According to Russia’s statistical agency, consumer prices growth eased to 1.2% in March from 2.2% in February. The annual rate of growth was 16.9%. Prices on consumer goods and services rose 7.4% from January until March compared to 2.3% in the same period of 2014. Headline inflation logged over 1.8% in eight regions of the Russian Federation. Headline inflation showed 7.9% year-to-date and 1.5% in March in Moscow. The same indicators were 8.4% and 1.0% in Saint Petersburg respectively.
The statistics agency recorded utmost growth in prices of fish and sea food. Frozen gutted fish except for salmon-like species gained 4.2%, non-gutted fish rose 4.1%, fish fillet added 3.7%, tinned fish in oil grew 3.6%, and salty herring went up 3.4%.

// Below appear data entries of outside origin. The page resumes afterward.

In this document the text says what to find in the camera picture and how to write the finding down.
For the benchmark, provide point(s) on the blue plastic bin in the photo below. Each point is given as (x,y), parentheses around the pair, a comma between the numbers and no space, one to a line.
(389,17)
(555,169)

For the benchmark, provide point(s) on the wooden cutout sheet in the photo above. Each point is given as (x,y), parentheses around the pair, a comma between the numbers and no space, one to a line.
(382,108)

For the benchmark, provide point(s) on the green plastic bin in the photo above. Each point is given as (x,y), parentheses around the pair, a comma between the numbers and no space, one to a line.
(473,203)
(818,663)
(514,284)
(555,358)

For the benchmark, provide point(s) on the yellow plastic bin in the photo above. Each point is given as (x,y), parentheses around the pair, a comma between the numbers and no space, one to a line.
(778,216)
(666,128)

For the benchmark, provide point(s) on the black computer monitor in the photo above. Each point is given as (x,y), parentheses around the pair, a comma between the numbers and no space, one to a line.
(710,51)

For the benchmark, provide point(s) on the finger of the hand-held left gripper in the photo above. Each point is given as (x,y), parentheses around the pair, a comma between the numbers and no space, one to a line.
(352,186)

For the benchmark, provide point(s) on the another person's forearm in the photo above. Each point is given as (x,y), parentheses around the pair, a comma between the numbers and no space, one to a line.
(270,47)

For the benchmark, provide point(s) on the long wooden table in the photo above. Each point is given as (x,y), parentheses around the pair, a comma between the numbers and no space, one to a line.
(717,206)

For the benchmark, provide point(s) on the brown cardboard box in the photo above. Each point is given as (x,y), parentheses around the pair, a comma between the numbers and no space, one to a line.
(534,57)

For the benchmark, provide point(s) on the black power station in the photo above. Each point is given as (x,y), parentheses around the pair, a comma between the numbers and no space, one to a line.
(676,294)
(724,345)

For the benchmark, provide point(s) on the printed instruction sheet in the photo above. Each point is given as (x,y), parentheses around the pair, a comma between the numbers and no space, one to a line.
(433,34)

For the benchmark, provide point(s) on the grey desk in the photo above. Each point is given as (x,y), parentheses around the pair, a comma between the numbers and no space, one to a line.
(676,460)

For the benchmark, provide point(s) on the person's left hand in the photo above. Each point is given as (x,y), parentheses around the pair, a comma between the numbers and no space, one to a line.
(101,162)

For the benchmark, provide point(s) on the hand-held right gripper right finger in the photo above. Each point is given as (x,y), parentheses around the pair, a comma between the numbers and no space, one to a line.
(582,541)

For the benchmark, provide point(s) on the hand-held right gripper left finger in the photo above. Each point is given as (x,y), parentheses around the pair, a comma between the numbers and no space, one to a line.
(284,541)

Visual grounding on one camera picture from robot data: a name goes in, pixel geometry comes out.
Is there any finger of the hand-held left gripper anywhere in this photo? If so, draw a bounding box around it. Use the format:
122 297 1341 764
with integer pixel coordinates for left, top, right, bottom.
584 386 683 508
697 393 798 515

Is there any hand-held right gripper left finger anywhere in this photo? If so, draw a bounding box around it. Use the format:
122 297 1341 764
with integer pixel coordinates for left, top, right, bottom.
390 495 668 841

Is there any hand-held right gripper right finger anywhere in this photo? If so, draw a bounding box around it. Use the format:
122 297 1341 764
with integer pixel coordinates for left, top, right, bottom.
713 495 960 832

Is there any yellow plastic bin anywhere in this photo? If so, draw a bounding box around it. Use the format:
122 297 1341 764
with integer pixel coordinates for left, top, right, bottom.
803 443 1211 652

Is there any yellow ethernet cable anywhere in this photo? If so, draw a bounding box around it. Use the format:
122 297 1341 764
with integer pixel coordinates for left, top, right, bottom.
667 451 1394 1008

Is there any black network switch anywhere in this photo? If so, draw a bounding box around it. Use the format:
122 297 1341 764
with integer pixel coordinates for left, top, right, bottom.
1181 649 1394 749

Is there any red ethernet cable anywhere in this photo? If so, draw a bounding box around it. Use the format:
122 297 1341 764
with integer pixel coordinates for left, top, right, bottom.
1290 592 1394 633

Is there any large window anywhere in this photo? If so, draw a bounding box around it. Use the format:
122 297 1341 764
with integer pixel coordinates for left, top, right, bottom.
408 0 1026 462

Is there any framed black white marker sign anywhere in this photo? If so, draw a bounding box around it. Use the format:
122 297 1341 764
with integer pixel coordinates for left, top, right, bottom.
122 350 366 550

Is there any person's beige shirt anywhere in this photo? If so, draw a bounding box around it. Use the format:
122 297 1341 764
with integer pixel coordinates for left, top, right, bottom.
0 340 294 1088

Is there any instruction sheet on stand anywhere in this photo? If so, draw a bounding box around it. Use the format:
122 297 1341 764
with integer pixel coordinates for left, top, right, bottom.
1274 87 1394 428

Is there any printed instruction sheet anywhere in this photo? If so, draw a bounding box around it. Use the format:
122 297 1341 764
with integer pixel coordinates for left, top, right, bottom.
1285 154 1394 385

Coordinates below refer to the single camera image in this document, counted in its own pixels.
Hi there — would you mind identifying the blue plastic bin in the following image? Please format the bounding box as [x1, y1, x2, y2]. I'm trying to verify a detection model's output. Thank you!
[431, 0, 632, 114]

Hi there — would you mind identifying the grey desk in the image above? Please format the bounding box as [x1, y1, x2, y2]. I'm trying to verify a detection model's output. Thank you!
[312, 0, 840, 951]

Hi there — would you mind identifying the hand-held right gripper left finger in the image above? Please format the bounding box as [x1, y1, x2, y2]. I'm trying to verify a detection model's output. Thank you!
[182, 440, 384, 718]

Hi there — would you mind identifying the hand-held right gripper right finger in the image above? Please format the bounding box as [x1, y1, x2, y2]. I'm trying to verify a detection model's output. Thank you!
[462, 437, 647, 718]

As for cereals, price tags show modest growth, for example peas and beans rose 3.4%, rice went up 3.2%, semolina grew 2.9%, and millet edged up 2.2%.
Speaking about fruit and vegetables, garlic inflated 21.5%, bananas jumped 6.6%, oranges rose 3.7% followed by cabbage, beet, carrots, and grapes with 1.8-2.8% growth in prices, dried fruit, frozen vegetables, and nuts went up 5.2-5.7%.
A number of food items gained 3.0-4.4% such as margarine, condensed milk with sugar, tinned meat, tinned vegetables and fruit, jam, coffee, tea, dry soups, cereal flakes, grape wine, ketchup, mayonnaise, and some kinds of confectionery. Olive oil surged 5.9% and black pepper jumped 6.5%.
On the other hand, some food items became cheaper such as poultry and pork which lost 0.5% and 0.3% respectively. Fresh cucumbers went down 2.3%, tomatoes dropped 7.2%, onions fell 0.5%, and apples and pears edged down 0.4%.